Primera Federación
- Season: 2023–24
- Teams: 14 teams
- Champions: Barcelona B
- Promoted: Deportivo Abanca Espanyol
- Relegated: Europa Athletic Club B Madrid CFF B

= 2023–24 Primera Federación (women) =

The 2023–24 Primera Federación FutFem was the 23rd season of the second highest league tier of women's football in Spain, and the second under that name and using a single group format.

==Summary==
14 teams took part in the league: 10 from the previous season, 2 relegated from the previous Liga F campaign, and 3 promoted from the Segunda Federación.

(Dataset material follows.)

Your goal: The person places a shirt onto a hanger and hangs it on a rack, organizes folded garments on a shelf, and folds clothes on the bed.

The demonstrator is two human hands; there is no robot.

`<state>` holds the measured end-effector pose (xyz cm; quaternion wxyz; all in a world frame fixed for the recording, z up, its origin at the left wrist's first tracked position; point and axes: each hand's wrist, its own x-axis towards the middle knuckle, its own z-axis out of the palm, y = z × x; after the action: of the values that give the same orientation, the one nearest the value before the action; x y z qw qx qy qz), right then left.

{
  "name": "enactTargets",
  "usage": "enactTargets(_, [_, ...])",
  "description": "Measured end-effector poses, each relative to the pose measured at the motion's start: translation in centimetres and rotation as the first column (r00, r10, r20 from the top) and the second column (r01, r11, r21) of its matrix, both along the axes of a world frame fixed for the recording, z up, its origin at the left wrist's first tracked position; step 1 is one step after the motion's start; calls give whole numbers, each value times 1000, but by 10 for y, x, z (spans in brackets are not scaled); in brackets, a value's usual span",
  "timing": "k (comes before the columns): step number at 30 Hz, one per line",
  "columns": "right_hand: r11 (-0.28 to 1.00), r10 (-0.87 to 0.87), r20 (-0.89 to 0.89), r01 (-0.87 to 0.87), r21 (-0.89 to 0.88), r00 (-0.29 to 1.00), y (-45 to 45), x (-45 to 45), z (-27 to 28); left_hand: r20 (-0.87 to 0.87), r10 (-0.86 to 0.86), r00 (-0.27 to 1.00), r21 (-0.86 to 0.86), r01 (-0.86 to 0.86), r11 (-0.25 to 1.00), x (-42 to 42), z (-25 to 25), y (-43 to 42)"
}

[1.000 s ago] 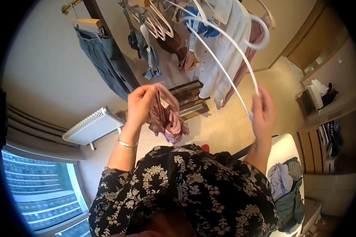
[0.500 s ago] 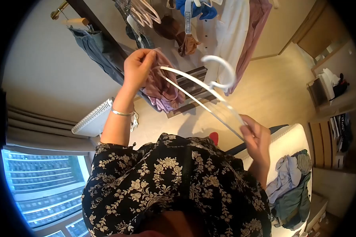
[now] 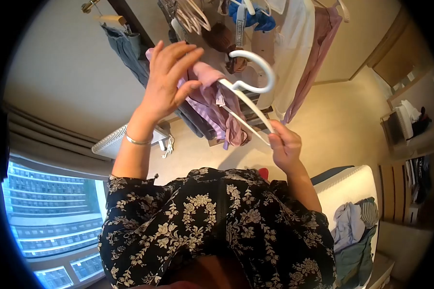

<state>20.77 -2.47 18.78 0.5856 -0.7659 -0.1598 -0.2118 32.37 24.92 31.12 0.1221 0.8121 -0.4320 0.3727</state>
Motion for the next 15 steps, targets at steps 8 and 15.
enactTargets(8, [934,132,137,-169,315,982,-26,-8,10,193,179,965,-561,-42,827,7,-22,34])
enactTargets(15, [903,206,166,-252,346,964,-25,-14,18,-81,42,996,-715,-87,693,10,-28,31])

The winner (or the highest eligible club in the event of a reserve team winning) was to be promoted automatically to Liga F, with the next four eligible clubs entering a post-season play-off phase for a second spot. Three teams were to be relegated to the Segunda Federación leagues.

Rayo Vallecano and Granadilla Tenerife B, the clubs in the upper relegation places in 2022–23, indicated they would seek to have the division's reduction from 16 to 14 teams cancelled as it was not properly announced by the RFEF, negating their demotion. Their appeal to the federation was still awaiting a decision in September 2023 with the new season fast approaching – the clubs publicly expressed their suspicion that their issue had been neglected while the RFEF focused on the Rubiales affair. The fixtures began as scheduled on 9 September without involvement of the appellants, who played their opening matches in the Segunda Federación a day later.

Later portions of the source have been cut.